The talent is present. The opportunities for useful matchmaking, to test young fighters and their developing skills and display them to best effect, are there. WME-IMG is an entertainment company with its fingers in practically every corner of the media landscape; it has the platforms to put those fighters in front of millions of potentially interested viewers.


The problem is that finding a star, whether it’s Holloway, Whittaker, Nurmagomedov, Ngannou, or even more grizzled, older versions of Northcutt or VanZant, is a winding and uncertain road. They can’t simply pick and choose. Fighters aren’t predictable. Holloway was 3-3 in the UFC after his loss to McGregor and has now won 11 straight. Whittaker was 2-2 in the promotion before rattling off eight consecutive wins. It takes time to separate the wheat from the chaff while simultaneously doing all the things necessary to expose those fighters to potential fans and build their profiles.

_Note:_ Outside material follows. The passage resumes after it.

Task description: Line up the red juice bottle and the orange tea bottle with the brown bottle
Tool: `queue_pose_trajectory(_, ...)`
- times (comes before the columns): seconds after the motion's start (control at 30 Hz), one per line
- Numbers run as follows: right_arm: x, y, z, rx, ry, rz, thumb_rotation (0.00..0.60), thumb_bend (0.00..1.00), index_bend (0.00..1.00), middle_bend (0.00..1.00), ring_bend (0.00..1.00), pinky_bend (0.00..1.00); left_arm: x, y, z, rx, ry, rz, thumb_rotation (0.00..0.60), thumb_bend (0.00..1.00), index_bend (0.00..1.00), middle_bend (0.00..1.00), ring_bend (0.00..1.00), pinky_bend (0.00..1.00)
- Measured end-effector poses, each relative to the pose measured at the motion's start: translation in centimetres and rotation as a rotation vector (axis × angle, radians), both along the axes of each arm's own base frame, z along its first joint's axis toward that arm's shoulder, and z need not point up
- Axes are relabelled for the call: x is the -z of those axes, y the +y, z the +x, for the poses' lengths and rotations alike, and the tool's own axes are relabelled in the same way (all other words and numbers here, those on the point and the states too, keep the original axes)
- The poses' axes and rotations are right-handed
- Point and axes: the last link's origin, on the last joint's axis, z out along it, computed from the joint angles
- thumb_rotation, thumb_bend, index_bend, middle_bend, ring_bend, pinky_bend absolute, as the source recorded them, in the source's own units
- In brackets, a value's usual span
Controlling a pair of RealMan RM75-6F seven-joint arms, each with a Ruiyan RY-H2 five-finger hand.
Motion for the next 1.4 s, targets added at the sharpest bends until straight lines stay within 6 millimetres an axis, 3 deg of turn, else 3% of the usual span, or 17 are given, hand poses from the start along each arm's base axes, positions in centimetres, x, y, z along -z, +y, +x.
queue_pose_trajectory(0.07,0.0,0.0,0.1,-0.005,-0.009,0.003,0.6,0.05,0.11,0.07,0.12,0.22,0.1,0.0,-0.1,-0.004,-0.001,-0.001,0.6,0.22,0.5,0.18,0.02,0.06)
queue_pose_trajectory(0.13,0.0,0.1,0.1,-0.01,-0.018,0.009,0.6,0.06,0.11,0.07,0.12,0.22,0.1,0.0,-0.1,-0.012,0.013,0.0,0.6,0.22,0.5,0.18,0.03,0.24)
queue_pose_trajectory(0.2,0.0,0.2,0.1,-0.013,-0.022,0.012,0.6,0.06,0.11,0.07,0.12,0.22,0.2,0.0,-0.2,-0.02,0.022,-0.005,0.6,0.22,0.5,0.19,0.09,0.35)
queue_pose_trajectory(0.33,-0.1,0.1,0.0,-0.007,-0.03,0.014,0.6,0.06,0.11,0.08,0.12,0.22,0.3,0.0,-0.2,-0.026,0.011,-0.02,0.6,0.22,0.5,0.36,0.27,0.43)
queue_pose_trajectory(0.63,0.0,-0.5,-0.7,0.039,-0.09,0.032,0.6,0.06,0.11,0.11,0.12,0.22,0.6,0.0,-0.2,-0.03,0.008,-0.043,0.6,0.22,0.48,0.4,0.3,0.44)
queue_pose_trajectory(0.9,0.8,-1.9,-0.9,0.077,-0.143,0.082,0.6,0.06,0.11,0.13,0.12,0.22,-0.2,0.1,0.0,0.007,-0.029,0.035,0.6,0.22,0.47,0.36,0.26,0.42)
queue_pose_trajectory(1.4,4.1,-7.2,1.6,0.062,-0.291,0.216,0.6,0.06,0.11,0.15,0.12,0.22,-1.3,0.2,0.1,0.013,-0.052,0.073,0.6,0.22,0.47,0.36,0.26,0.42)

Fighters like McGregor and Rousey, the lightning-in-a-bottle types, are the exceptions. The UFC bet big on them, and those bets paid off. Most bets won’t, but that doesn’t they aren’t worth making. Every single one of those fighters I mentioned, and more besides, will need a major push if the UFC wants to find a star or two. Max Holloway fucking rules. Francis Ngannou has the rare physical gifts to be an NFL lineman if he’d been born in Miami instead of Cameroon. Justin Gaethje is one of the most fun fighters in the history of MMA, a walking testament to the entertaining possibilities of physical trauma.


The UFC’s financial success depends on one or more of them becoming the kind of fighter the public is willing to pay to see. At least in theory, the UFC is a fight promotion. It needs to act like it.